▶ **What to do**
Leave the images out and repeat the data exactly as given.

▶ **Information supplied**
----------------------------------------
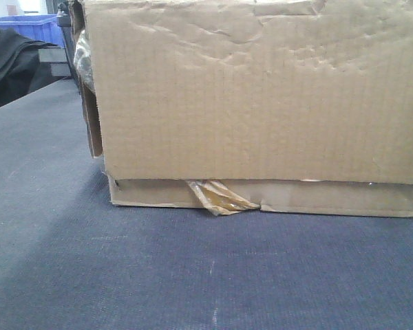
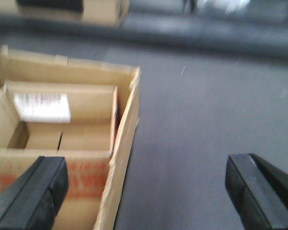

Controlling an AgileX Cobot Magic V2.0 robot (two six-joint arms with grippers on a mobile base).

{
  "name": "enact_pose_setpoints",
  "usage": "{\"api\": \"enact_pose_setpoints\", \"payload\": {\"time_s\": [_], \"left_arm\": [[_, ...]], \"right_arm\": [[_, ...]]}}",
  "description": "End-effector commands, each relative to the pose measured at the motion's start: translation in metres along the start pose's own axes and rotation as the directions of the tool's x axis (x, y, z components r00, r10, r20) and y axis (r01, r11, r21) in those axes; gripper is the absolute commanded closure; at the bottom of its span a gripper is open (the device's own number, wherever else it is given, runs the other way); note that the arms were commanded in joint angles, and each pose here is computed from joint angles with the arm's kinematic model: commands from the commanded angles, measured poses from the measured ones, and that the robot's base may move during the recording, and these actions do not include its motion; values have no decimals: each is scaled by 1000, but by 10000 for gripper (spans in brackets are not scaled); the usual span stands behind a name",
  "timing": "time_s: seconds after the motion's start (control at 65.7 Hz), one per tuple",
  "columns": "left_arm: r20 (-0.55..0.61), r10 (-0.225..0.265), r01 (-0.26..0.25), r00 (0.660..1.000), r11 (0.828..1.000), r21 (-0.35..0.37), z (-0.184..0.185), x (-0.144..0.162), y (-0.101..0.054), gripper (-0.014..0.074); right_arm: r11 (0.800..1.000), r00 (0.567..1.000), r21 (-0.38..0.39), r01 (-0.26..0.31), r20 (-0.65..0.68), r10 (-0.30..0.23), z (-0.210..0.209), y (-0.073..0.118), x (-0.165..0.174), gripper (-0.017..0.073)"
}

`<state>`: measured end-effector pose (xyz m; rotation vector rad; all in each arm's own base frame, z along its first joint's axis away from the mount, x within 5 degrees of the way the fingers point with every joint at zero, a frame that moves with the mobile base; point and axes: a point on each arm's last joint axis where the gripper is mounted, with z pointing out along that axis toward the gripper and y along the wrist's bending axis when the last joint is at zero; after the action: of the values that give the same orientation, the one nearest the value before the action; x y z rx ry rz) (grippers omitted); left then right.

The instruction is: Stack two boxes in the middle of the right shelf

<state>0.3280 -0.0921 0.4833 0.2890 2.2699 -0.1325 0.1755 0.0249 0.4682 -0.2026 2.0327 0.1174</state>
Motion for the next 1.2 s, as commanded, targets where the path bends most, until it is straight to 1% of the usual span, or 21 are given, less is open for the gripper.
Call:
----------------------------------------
▶ **Finished task**
Controlling an AgileX Cobot Magic V2.0 robot (two six-joint arms with grippers on a mobile base).

{
  "name": "enact_pose_setpoints",
  "usage": "{\"api\": \"enact_pose_setpoints\", \"payload\": {\"time_s\": [_], \"left_arm\": [[_, ...]], \"right_arm\": [[_, ...]]}}",
  "description": "End-effector commands, each relative to the pose measured at the motion's start: translation in metres along the start pose's own axes and rotation as the directions of the tool's x axis (x, y, z components r00, r10, r20) and y axis (r01, r11, r21) in those axes; gripper is the absolute commanded closure; at the bottom of its span a gripper is open (the device's own number, wherever else it is given, runs the other way); note that the arms were commanded in joint angles, and each pose here is computed from joint angles with the arm's kinematic model: commands from the commanded angles, measured poses from the measured ones, and that the robot's base may move during the recording, and these actions do not include its motion; values have no decimals: each is scaled by 1000, but by 10000 for gripper (spans in brackets are not scaled); the usual span stands behind a name",
  "timing": "time_s: seconds after the motion's start (control at 65.7 Hz), one per tuple",
  "columns": "left_arm: r20 (-0.55..0.61), r10 (-0.225..0.265), r01 (-0.26..0.25), r00 (0.660..1.000), r11 (0.828..1.000), r21 (-0.35..0.37), z (-0.184..0.185), x (-0.144..0.162), y (-0.101..0.054), gripper (-0.014..0.074); right_arm: r11 (0.800..1.000), r00 (0.567..1.000), r21 (-0.38..0.39), r01 (-0.26..0.31), r20 (-0.65..0.68), r10 (-0.30..0.23), z (-0.210..0.209), y (-0.073..0.118), x (-0.165..0.174), gripper (-0.017..0.073)"
}

`<state>`: measured end-effector pose (xyz m; rotation vector rad; all in each arm's own base frame, z along its first joint's axis away from the mount, x within 5 degrees of the way the fingers point with every joint at zero, a frame that moves with the mobile base; point and axes: a point on each arm's last joint axis where the gripper is mounted, with z pointing out along that axis toward the gripper and y along the wrist's bending axis when the last joint is at zero; after the action: of the values that give the same orientation, the one nearest the value before the action; x y z rx ry rz) (grippers omitted); left then right.

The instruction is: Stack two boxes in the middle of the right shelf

<state>0.3280 -0.0921 0.4833 0.2890 2.2699 -0.1325 0.1755 0.0249 0.4682 -0.2026 2.0327 0.1174</state>
Motion for the next 1.2 s, as commanded, targets where the path bends most, until it is straight to 1% of the usual span, or 21 are given, less is open for the gripper.
Call:

Work on the exercise is finished.